Corporations consist of conglomerations of individuals, and all financial costs and burdens imposed on a corporation are ultimately borne by those individuals. They include employees and stockholders, who can bear costs in the form of reduced wages or reduced profits and investment value. Insofar a corporation passes on costs in the form of higher prices, the costs are borne by customers.
When a corporation engages in wrongdoing, the wrongdoing is conceived and implemented by some of the employees. Other employees are completely innocent of any wrongdoing by the corporation, and stockholders and customers are likely to be innocent of the wrongdoing.
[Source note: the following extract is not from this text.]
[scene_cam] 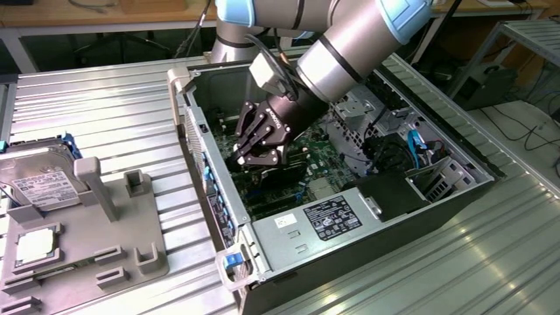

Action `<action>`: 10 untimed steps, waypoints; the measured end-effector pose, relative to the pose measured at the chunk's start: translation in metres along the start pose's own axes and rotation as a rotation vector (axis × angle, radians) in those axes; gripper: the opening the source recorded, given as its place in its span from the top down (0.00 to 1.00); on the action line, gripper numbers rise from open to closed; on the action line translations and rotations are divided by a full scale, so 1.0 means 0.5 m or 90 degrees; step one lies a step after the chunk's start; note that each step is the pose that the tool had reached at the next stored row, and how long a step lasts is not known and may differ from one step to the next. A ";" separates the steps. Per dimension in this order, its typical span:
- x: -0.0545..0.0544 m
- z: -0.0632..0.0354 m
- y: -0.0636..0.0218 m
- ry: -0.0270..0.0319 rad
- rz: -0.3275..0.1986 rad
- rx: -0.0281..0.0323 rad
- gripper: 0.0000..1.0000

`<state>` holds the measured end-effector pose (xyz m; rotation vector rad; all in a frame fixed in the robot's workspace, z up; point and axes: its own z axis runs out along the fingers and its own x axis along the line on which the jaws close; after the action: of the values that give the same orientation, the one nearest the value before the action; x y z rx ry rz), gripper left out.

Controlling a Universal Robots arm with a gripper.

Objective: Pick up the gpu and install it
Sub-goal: 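Press down on the gpu until it lock into place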

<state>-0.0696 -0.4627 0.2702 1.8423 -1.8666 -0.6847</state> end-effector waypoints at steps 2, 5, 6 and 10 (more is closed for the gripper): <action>0.000 0.001 0.000 0.0001 0.000 -0.0003 0.89; -0.001 0.002 0.000 0.0001 0.000 -0.0005 0.89; -0.001 0.003 -0.001 0.0001 0.000 -0.0005 0.89; -0.005 0.004 -0.001 0.0000 0.000 -0.0005 0.89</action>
<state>-0.0703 -0.4600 0.2682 1.8418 -1.8661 -0.6852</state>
If a cost or liability is imposed on a corporation, little of the cost is likely to be borne by the employees who conceived of and carried out the wrongdoing, and most of the cost is likely to be borne by innocent employees, shareholders and customers.
To the extent the corporation received a benefit from the wrongdoing, and the benefit accrued to innocent employees, shareholders or customers, it is not objectionable if those innocent parties are held liable for returning the benefit that was wrongly obtained by the corporation.
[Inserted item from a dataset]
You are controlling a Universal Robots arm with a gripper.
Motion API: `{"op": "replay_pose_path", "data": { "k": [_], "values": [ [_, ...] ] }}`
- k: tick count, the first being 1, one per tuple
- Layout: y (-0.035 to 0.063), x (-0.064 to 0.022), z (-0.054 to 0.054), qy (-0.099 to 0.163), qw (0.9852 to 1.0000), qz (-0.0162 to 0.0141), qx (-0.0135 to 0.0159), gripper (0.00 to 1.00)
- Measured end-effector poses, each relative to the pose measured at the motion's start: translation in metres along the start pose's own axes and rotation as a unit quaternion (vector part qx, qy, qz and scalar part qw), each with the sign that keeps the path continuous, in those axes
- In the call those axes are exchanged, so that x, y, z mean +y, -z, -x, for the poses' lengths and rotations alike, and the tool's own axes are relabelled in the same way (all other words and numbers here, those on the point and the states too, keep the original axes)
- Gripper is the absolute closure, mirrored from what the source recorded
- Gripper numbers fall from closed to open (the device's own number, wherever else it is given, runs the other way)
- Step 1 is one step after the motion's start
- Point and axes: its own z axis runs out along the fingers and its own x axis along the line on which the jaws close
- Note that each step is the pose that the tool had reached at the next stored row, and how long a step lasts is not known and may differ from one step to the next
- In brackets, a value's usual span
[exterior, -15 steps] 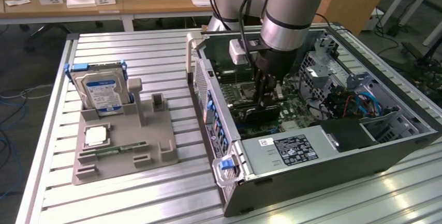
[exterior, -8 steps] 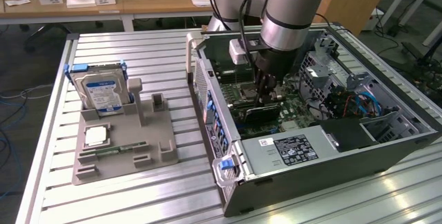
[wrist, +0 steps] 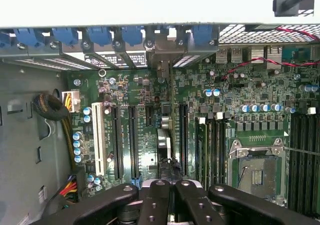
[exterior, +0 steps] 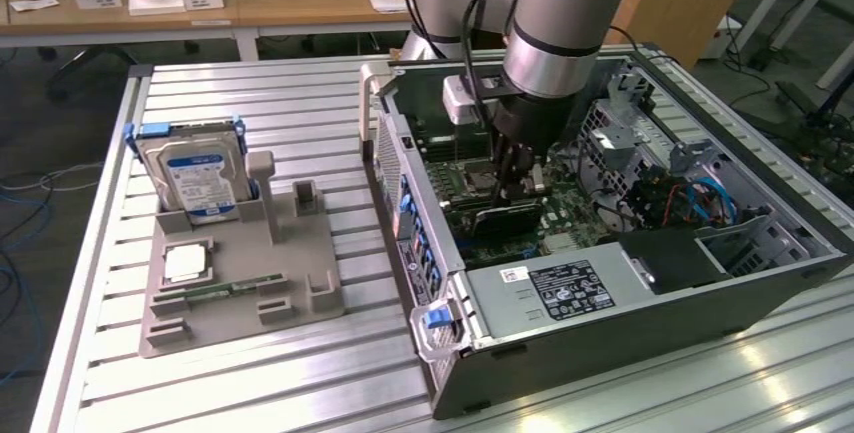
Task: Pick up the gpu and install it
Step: 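Press down on the gpu until it lock into place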
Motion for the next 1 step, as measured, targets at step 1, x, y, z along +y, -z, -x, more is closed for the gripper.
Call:
{"op": "replay_pose_path", "data": {
  "k": [1],
  "values": [
    [0.0000, 0.0000, 0.0000, 0.000, 1.0000, 0.0000, 0.0000, 0.89]
  ]
}}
At the same time, it needs to be kept in mind that the deterrent aspect of making wrongdoers pay is not being fulfilled by obtaining return from innocent employees, shareholders or customers, because those persons did not wrong themselves.
This analysis of corporations leads to a couple of conclusions about what is or is not just under the law.
First it raises the question of the legitimacy or imposing financial penalties on corporations that are borne mainly by innocent persons for the purpose of deterring wrongdoing, as opposed to penalizing and punishing the employees who designed and carried out the wrongdoing. This is not to say that a corporation should never be subject to financial penalties and punishment, but, at a minimum, that is something that should be approached with circumspection and is ultimately worthy of addressing by the legislature to make policy decisions.
Similarly, there should be sensitivity by the law that there may be a great lack of correlation between, on the one hand, what benefit was received by a wrongdoing corporation, and to whom the benefit accrued, and, on the other hand, who is bearing the cost if a liability is imposed on the corporation. That is likely to be something that cannot be determined with a great deal of precision, and a policy decision could be made not to try to make any such determination, impose the liability on the corporation, and not worry whether the persons who bear the burden received any benefit from the wrongdoing and the extent to which they, as innocent persons, are required to pay for someone else's wrongdoing that someone else received a benefit from, and thereby inflict a loss on those persons. Alternatively, an effort could be made to try to be cognizant of this possible result and to try to mitigate it.
Plaintiffs lawyers don't want to hear anything about the foregoing, because it can reduce litigation and reduce payments.